Saved entries
________________
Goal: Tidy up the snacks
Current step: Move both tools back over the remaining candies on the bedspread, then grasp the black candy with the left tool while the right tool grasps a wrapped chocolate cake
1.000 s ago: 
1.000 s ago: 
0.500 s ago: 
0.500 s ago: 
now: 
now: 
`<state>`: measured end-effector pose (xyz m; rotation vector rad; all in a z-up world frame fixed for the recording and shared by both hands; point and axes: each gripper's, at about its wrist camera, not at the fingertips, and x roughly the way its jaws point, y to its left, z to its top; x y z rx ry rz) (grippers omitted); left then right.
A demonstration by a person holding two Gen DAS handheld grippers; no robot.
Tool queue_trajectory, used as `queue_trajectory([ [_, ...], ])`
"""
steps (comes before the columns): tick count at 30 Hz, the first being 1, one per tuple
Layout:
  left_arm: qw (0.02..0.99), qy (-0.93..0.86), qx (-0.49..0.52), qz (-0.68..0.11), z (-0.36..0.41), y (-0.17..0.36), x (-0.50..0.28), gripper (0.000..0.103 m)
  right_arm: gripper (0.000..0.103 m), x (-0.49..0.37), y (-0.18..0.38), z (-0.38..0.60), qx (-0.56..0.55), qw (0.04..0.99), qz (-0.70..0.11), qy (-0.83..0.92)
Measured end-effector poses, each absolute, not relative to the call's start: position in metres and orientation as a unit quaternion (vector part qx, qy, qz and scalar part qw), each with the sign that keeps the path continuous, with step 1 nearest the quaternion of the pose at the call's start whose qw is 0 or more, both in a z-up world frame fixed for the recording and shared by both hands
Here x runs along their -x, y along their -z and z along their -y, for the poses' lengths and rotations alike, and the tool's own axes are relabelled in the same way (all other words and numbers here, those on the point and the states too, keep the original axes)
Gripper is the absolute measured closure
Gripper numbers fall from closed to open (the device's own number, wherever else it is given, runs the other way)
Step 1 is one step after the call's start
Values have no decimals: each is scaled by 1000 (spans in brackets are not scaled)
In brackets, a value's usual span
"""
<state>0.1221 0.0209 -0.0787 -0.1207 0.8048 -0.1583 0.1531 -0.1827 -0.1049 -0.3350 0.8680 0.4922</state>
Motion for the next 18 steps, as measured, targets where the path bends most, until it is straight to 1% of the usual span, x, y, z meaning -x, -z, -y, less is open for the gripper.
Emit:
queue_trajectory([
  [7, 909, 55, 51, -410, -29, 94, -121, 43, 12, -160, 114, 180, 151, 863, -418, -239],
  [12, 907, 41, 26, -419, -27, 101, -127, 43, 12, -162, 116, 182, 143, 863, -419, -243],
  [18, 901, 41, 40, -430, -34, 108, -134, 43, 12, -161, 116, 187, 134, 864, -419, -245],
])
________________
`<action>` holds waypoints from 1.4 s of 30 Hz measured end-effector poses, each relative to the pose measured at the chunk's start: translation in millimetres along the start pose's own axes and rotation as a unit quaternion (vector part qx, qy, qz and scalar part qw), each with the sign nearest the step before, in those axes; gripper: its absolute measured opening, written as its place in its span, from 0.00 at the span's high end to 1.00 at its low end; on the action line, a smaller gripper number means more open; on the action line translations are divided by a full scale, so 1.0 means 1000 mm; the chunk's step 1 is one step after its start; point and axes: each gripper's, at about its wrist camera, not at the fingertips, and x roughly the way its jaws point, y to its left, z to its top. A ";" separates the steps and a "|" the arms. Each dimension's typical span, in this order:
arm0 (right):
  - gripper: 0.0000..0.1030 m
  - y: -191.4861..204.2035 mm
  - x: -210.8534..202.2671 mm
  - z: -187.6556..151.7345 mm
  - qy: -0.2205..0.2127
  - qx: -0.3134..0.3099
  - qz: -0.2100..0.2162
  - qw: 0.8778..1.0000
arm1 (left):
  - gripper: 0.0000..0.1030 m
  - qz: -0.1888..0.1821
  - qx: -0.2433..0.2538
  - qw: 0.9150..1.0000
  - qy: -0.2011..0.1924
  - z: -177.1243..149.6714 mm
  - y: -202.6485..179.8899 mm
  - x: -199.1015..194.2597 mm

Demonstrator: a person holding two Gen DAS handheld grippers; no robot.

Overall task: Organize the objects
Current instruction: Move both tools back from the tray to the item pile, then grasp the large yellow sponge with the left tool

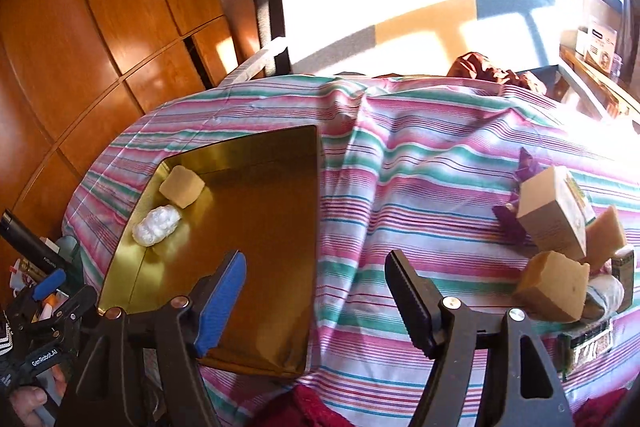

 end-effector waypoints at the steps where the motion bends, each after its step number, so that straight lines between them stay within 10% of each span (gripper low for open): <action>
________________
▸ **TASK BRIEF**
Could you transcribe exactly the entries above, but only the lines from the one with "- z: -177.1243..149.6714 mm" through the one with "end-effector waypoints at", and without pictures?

▸ **FINAL ANSWER**
  - z: -177.1243..149.6714 mm
  - y: -202.6485..179.8899 mm
  - x: -199.1015..194.2597 mm

Demonstrator: a person holding two Gen DAS handheld grippers; no robot.

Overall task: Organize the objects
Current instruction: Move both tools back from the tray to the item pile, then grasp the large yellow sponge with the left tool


 end-effector waypoints at the steps where the motion bends, each after its step number, so that straight lines between them stay within 10% of each span (gripper low for open): <action>

No additional output will be generated.